ズキュン ん?なんでズキュン?急に心拍が上がったような気が…


「藤田さん、大丈夫ですか?お疲れのところ引き止めてすみません。それじゃあ、また明日」と今度は心配そうな顔をした佐藤くんが、手を振って隣の部屋に入っていった。


 私も「また明日」と手を振って…そのまま我に返るまで手を振っていた。体感時間は5分くらい、実際は…分からない。けれどもすっかり外は暗くなってたので、ひょっとしたらもっと長かったのかも。うわあ~、私、紛れもなく不審者じゃん。

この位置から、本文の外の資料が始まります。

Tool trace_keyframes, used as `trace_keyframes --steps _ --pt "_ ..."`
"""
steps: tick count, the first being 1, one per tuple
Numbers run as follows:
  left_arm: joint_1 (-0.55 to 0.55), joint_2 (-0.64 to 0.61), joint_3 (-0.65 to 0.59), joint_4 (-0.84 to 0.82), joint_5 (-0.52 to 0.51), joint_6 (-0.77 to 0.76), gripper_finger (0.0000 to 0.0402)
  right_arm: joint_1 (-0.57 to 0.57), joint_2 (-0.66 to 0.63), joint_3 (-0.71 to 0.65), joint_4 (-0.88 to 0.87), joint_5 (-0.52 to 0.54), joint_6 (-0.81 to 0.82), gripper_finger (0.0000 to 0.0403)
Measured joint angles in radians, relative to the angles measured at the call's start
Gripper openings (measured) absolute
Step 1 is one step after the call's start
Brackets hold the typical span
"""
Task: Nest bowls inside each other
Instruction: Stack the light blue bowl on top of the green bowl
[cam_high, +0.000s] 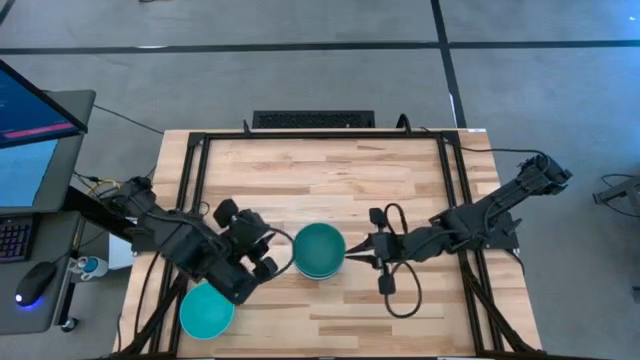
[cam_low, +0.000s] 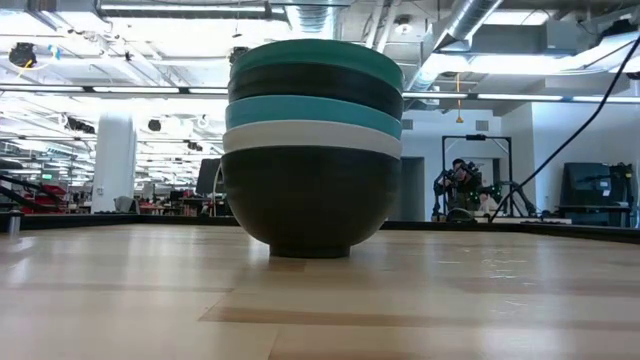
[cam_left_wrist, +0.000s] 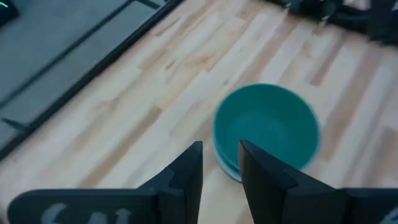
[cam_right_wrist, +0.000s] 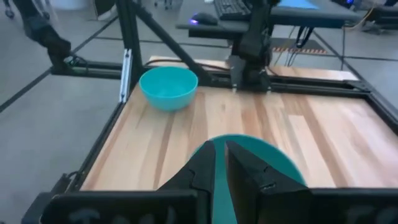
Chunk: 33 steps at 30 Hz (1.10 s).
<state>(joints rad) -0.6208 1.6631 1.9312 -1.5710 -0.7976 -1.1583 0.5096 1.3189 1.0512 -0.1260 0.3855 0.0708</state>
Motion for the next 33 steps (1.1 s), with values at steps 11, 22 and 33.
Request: trace_keyframes --steps 11,22,33 --pt "-0.229 -0.190 -0.242 0.000 -0.021 -0.430 0.0086 -0.014 0.026 0.054 0.007 0.000 -0.033 0.0059" --pt "-0.357 -0.418 -0.603 -0.001 0.050 -0.751 0.0063 -0.043 0.120 0.055 0.210 -0.075 0.000 0.0059" --pt "-0.396 -0.518 -0.675 -0.001 0.336 -0.671 0.0060 -0.084 0.392 0.306 0.209 -0.128 -0.124 0.0059"
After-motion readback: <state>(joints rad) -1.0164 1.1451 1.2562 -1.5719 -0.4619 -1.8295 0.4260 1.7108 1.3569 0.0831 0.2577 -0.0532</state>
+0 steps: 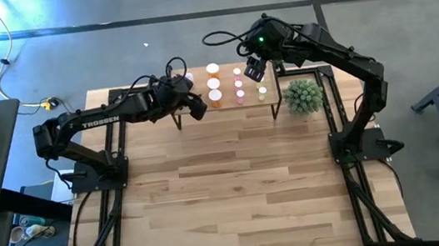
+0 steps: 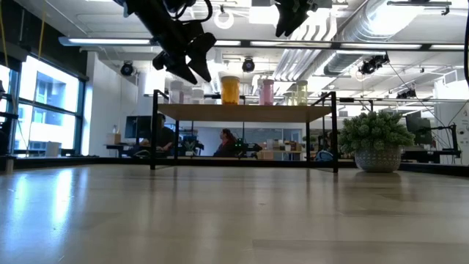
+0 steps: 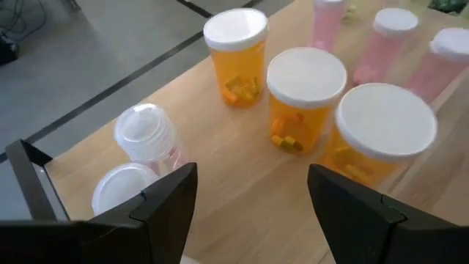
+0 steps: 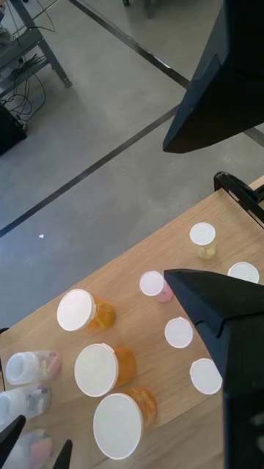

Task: Pick and place medicine bottles onto shelf by color
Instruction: Adjust the colored pill bottles on the shelf

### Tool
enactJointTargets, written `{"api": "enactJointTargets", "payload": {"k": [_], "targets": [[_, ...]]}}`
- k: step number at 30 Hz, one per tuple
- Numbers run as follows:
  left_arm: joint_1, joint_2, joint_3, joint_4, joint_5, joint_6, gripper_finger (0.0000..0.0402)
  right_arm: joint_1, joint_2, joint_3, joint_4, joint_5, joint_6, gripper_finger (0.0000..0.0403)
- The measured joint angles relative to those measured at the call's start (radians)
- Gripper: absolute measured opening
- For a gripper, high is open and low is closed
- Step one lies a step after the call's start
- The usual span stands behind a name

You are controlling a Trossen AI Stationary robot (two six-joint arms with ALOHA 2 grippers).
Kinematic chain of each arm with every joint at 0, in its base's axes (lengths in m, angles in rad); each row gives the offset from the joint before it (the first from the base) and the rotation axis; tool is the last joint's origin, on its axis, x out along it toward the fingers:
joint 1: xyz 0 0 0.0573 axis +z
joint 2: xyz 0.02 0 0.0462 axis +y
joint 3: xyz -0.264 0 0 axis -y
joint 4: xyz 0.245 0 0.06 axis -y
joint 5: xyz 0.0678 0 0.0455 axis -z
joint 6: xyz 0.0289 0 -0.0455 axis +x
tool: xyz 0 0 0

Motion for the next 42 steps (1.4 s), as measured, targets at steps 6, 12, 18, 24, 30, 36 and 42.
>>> {"api": "enactJointTargets", "payload": {"k": [6,12,18,24,30,36,42], "targets": [[0.002,-0.025,0.053,-0.031,-0.003,0.043,0.0250,0.000,0.000,0.000,0.000,0.000,0.000,0.0263],[0.003,-0.066,0.100,-0.078,-0.097,0.119,0.0250,0.000,0.000,0.000,0.000,0.000,0.001,0.0263],[0.003,-0.144,0.103,-0.142,-0.150,0.138,0.0250,0.000,0.016,-0.001,0.001,0.000,0.023,0.0264],[0.003,-0.228,0.103,-0.265,-0.219,0.112,0.0250,0.000,0.041,-0.001,0.001,0.000,0.023,0.0263],[0.003,-0.275,0.099,-0.429,-0.296,0.003,0.0250,0.000,0.042,-0.001,0.030,0.008,0.022,0.0264],[0.003,-0.284,0.002,-0.443,-0.344,-0.050,0.0250,0.000,0.042,-0.001,0.050,0.008,0.014,0.0263],[0.003,-0.284,-0.040,-0.445,-0.349,-0.102,0.0250,0.000,0.042,-0.001,0.055,0.008,0.014,0.0263]]}}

 部屋に入って、手を洗いついでに顔も洗って、お茶を淹れて飲んだ。

まだ心拍数は落ち着いた感じがしない。気を抜くと、さっきの佐藤くんの笑い顔が浮かぶし、部屋中をウロウロしたい。心拍数も気持ちも一向に落ち着かない。


 どうやら私は隣の部屋の年下の男の子に、心を持っていかれたらしい。彼はそんなものを持っていったつもりはサラサラないと思うけど。


 あ~半年も隣に住んでいられる気がしない。明日から一緒に仕事だなんて、失敗する未来しか見えない。どうしよう。嬉しすぎる〜。赤くなった顔を両手で抑えつつ、明日からの空回りするであろう自分に、希望と暗い気持ちとが入り混じった気分を味わったのだった。